TOPEKA — Former Kansas prosecutor Phill Kline told a state ethics panel Thursday that an allegation that he misled a Kansas City-area grand jury investigating an abortion clinic rests on "mass confusion" about what he and his subordinates told the group.
The allegation is part of a professional misconduct complaint against Kline. It stems from actions by Kline, an anti-abortion Republican, during investigations of abortion providers from 2003 to 2007 while he was attorney general, and in 2007 and 2008 when he was Johnson County district attorney.
Kline took the witness stand in his own defense Wednesday and Thursday during an ethics hearing before a three-member panel of the state Board for Discipline of Attorneys. Testimony finished Thursday; the panel planned to hear closing arguments from attorneys today and issue a decision later, probably in several weeks.
The complaint accuses Kline and his staff of mishandling patients' medical records and misleading other officials to further potential prosecutions of abortion providers, which he strongly disputes. The ethics panel will recommend to the Kansas Supreme Court whether he should face sanctions — although the court has criticized Kline in past decisions in abortion cases.

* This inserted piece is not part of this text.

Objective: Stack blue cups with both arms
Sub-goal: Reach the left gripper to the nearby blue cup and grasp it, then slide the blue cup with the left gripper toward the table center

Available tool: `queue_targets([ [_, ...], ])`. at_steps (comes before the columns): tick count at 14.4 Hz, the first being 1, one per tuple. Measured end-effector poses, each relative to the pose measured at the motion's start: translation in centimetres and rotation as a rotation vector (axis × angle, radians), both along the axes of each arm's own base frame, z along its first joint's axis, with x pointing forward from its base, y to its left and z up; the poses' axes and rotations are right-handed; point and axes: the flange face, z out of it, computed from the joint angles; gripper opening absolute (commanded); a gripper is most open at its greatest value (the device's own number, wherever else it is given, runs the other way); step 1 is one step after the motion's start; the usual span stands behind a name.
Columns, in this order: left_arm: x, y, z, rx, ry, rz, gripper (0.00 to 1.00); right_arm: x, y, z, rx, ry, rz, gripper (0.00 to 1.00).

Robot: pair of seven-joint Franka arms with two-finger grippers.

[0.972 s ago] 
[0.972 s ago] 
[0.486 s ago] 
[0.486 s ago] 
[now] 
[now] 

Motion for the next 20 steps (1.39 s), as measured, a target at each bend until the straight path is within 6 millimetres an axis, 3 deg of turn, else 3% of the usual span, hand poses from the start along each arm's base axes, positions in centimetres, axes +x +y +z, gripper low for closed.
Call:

Among other things, the complaint alleges that Kline and his staff in the Johnson County District Attorney's Office gave incomplete and misleading information to a grand jury that convened in late 2007 to investigate a Planned Parenthood clinic in the Kansas City suburb of Overland Park. The allegation came from the group's presiding juror, who testified previously.
"This is one of the areas where there's mass confusion," Kline testified.
Kline was voted out of both the attorney general's and district attorney's offices and is now a visiting assistant law professor at Liberty University in Lynchburg, Va.
In October 2007, Kline filed 107 criminal charges against the Planned Parenthood clinic, alleging it falsified documents and performed illegal abortions, which it strongly denies. A preliminary hearing to determine whether the case goes to trial is scheduled for Oct. 24-26.
But even as Kline filed those charges, anti-abortion groups used petitions signed by voters to force Johnson County to convene a grand jury to investigate the same clinic. However, the grand jury never issued an indictment.
Kline's attorneys attempted to cast doubt on testimony from Stephanie Hensel, the grand jury's presiding juror. At issue is what Kline and his staff told grand jurors as they considered investigating whether the Planned Parenthood clinic had reported cases of sexual abuse of children to the state, as required by Kansas law.
Hensel testified that Kline and his staff told the grand jury that any abortion involving a child under 16 had to be reported to the state as evidence of child abuse because the state's age of consent for sex is 16.
That would be in keeping with a legal opinion Kline had issued as attorney general in 2003, but the issue inspired a federal lawsuit and legislators eventually rewrote the reporting law.
One of Kline's former subordinates, who faced an ethics complaint himself, agreed to an informal admonishment last year after acknowledging not giving the grand jury enough information about the law but not intentionally misleading it.
But, questioned by one of his attorneys Thursday, Kline pointed to passages in transcripts of grand jury meetings to contradict Hensel's version of events. He said grand jurors received "a clear and accurate recitation" of the law.
As for Hensel's version of what the grand jury was told, Kline said, "I never said that. There was a presumption, but that's not what was said."
Testimony has shown a strained relationship between the Johnson County District Attorney's Office under Kline and the grand jury, which retained its own attorneys, not wanting to rely entirely on Kline's staff.
During a break in testimony, Kline said actions by Hensel and the grand jury's attorneys "killed" the panel's investigation of the clinic. He and anti-abortion groups have made much of an agreement with Planned Parenthood's attorneys to obtain records — drafted but ultimately not followed — that would have limited how the documents could be used, even by the district attorney.
"This procedure was not an investigation," Kline said of the grand jury's work. "I've never seen anything like it in my life."